Description: When Johnny Cage goes drinking, the whole town knows. When Gertrude's been drinking, she can't handle her liquor very well at all. Can cheesecake bridge the gap between two wayward souls? Will Johnny Cage succeed in his quest to Get Some? Answer these burning questions, and more, in this very log! Wow!
Two days after Christmas, and Gertrude is holed up in the Pao Pao cafe. She's been here since opening, and it is now getting well into the evening. She's eaten breakfast, lunch, and she's midway through dinner. The young German woman has taken a seat at the far end of a long bench, and whilst she's received more than her fair share of odd looks and questioning murmurs, she's refused to be budged.
She is also quite, quite drunk.
Cheap Japanese beer is difficult to get drunk on, but she's managed it with the kind of determination and focus that lesser beings would put towards a productive end. A brand new denim jacket is in evidence on the stool beneath her; she's even bought new glasses, although since they are exactly the same as the old glasses, it is difficult to tell. Right now, they don't seem to be helping her focus her eyesight much either.
For the most part, she's been quiet, kept to herself, and since the money keeps flowing, the cafe aren't in any hurry to turf her out. There is an exception to the demure behavior, though. One which is met again when she suddenly shouts.
"EY EY EY EY Mishter Paopee, BEER PLEASE! ITOdokimosiiiii!"
Hic!
And she waves the empty bottle around to illustrate her point. The owner has long since given up on trying to convince her she has had enough. But he does look faintly worried as he retrieves yet another bottle of beer, and receives a leering grin from Gertrude in return.
"Anna CHEESECAKE!"
Whoa! Hey! Hold the presses!!
This Cafe is looking downright deserted, possibly thanks in no small part to the drunk German customer that has been here all day hitting the booze and eating all the cakes. The locals know that's always a bad sign when a crazed European is doing that in their establishments and have no doubt taken their business elsewhere.
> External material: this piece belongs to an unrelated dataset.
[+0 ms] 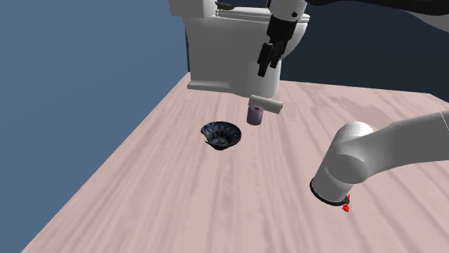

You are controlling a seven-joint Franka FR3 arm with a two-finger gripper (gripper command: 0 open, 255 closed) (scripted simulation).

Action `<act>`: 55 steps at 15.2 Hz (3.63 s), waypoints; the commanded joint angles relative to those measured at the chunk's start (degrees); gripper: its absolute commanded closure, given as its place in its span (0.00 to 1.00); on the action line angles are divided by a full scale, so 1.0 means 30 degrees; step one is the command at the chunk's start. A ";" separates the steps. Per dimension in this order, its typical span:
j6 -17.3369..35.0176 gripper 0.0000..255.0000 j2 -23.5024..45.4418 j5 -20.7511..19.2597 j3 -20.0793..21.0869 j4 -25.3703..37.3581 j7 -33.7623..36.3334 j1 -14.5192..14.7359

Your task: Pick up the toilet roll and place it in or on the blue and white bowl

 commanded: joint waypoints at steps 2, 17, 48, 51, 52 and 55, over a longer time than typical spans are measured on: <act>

Naturally this calls for a solution...
MORE OBNOXIOUS FOREIGNERS!
"Out of the way, people! Celebrity coming through!" An influx of people suddenly burst inside the Pao Pao Cage, with agents, models and body guards trailing after the one and only;
Johnny Cage.
Mr. Cage has been earning the big bucks lately, you see? First there was that wild stunt versus the Psycho Boxer, Keith and then his devastatingly infamous fight against Tia Langray in Las Vegas was a huge success. So now he gets to eat wherever he well pleases and it just so happens he felt like going to this place.
"Okay, Mr. Pao Pao was it? Sir, I'm going to need for you to clear out this whole place for Johnny." The agent starts speaking directly to the owner. "Which includes getting rid of a few.. undesirables." He gives a few glances towards Gertrude's direction. Looks like this whole place just got reserved!
Fortunately, and rather strangely too, Johnny himself intervenes and chuckles. "Haha! Oh Harry, you are crazy with a K, I'm telling ya!" He elbows the agent a bit and glances at the owner. "Don't listen to this guy, he just gets a little anxious when we go to places not in the schedule. Everyone's fine as they are. In fact.." Johnny lowers his shades, taking a peek to the young lady sitting somewhere in the corner of the cafe. Uh oh, looks like a certain Super Action Star has his eyes on Gertrude.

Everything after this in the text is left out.